-- Records to process follows --
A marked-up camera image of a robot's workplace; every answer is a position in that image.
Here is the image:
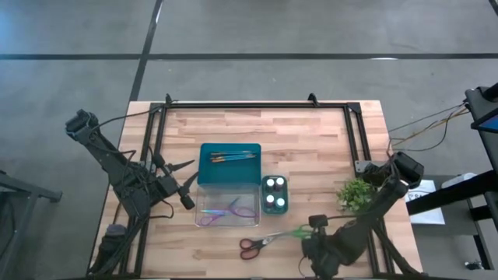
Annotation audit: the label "small teal basket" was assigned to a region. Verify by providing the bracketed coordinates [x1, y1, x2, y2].
[261, 174, 289, 215]

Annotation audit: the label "thin black cable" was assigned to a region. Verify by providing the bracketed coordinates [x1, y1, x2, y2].
[91, 104, 164, 131]

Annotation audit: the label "thin blue paintbrush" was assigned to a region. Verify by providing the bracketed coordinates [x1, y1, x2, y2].
[209, 153, 257, 159]
[212, 156, 256, 163]

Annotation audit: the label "red and black scissors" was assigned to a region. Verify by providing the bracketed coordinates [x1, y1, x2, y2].
[238, 232, 285, 261]

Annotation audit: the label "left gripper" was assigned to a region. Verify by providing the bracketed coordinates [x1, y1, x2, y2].
[153, 153, 199, 211]

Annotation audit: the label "dark grey stand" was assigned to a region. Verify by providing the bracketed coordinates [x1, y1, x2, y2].
[0, 170, 64, 280]

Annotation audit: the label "black aluminium frame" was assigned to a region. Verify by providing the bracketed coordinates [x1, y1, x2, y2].
[132, 99, 422, 279]

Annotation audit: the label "clear plastic bin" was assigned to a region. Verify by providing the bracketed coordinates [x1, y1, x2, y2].
[194, 182, 262, 228]

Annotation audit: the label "teal rectangular tray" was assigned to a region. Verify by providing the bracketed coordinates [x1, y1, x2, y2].
[197, 142, 263, 186]

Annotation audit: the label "purple scissors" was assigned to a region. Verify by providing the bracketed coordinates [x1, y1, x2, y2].
[198, 197, 258, 227]

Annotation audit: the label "green artificial plant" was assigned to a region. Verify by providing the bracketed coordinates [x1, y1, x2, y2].
[335, 177, 377, 214]

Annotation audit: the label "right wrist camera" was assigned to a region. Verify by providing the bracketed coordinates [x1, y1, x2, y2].
[308, 213, 330, 231]

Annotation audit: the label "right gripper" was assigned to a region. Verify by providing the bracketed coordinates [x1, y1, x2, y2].
[300, 229, 339, 280]

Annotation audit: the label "black equipment cart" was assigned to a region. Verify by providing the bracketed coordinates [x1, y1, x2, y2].
[405, 82, 498, 234]

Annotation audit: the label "white paper sheet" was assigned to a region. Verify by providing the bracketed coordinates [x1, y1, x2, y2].
[402, 177, 447, 226]

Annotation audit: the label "grey metal bracket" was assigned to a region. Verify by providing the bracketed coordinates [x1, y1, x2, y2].
[354, 159, 374, 174]

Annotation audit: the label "green scissors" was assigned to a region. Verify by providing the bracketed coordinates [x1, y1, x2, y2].
[268, 225, 314, 241]

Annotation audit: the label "white plastic object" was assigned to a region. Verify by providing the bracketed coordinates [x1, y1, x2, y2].
[440, 172, 478, 190]
-- Records to process concluded --
## Task item
Set the listing down in full and exactly. Pictures within it should not appear in the copy.

## Written solution
A marked-up camera image of a robot's workplace; every answer is a position in that image.
Here is the image:
Annotation audit: the label "small teal basket" was assigned to a region. Verify by providing the bracketed coordinates [x1, y1, x2, y2].
[261, 174, 289, 215]

Annotation audit: the label "thin black cable" was assigned to a region. Verify by providing the bracketed coordinates [x1, y1, x2, y2].
[91, 104, 164, 131]

Annotation audit: the label "thin blue paintbrush" was assigned to a region. Verify by providing the bracketed coordinates [x1, y1, x2, y2].
[209, 153, 257, 159]
[212, 156, 256, 163]

Annotation audit: the label "red and black scissors" was assigned to a region. Verify by providing the bracketed coordinates [x1, y1, x2, y2].
[238, 232, 285, 261]

Annotation audit: the label "left gripper" was assigned to a region. Verify by providing the bracketed coordinates [x1, y1, x2, y2].
[153, 153, 199, 211]

Annotation audit: the label "dark grey stand" was assigned to a region. Verify by providing the bracketed coordinates [x1, y1, x2, y2].
[0, 170, 64, 280]

Annotation audit: the label "black aluminium frame" was assigned to a region. Verify by providing the bracketed coordinates [x1, y1, x2, y2].
[132, 99, 422, 279]

Annotation audit: the label "clear plastic bin" was assigned to a region. Verify by providing the bracketed coordinates [x1, y1, x2, y2].
[194, 182, 262, 228]

Annotation audit: the label "teal rectangular tray" was assigned to a region. Verify by providing the bracketed coordinates [x1, y1, x2, y2].
[197, 142, 263, 186]

Annotation audit: the label "purple scissors" was assigned to a region. Verify by providing the bracketed coordinates [x1, y1, x2, y2].
[198, 197, 258, 227]

Annotation audit: the label "green artificial plant" was assigned to a region. Verify by providing the bracketed coordinates [x1, y1, x2, y2].
[335, 177, 377, 214]

Annotation audit: the label "right wrist camera" was assigned to a region. Verify by providing the bracketed coordinates [x1, y1, x2, y2].
[308, 213, 330, 231]

Annotation audit: the label "right gripper" was assigned to a region. Verify by providing the bracketed coordinates [x1, y1, x2, y2].
[300, 229, 339, 280]

Annotation audit: the label "black equipment cart" was assigned to a region. Verify by providing the bracketed coordinates [x1, y1, x2, y2].
[405, 82, 498, 234]

Annotation audit: the label "white paper sheet" was assigned to a region. Verify by providing the bracketed coordinates [x1, y1, x2, y2].
[402, 177, 447, 226]

Annotation audit: the label "grey metal bracket" was assigned to a region. Verify by providing the bracketed coordinates [x1, y1, x2, y2].
[354, 159, 374, 174]

Annotation audit: the label "green scissors" was assigned to a region. Verify by providing the bracketed coordinates [x1, y1, x2, y2].
[268, 225, 314, 241]

Annotation audit: the label "white plastic object" was assigned to a region. Verify by providing the bracketed coordinates [x1, y1, x2, y2].
[440, 172, 478, 190]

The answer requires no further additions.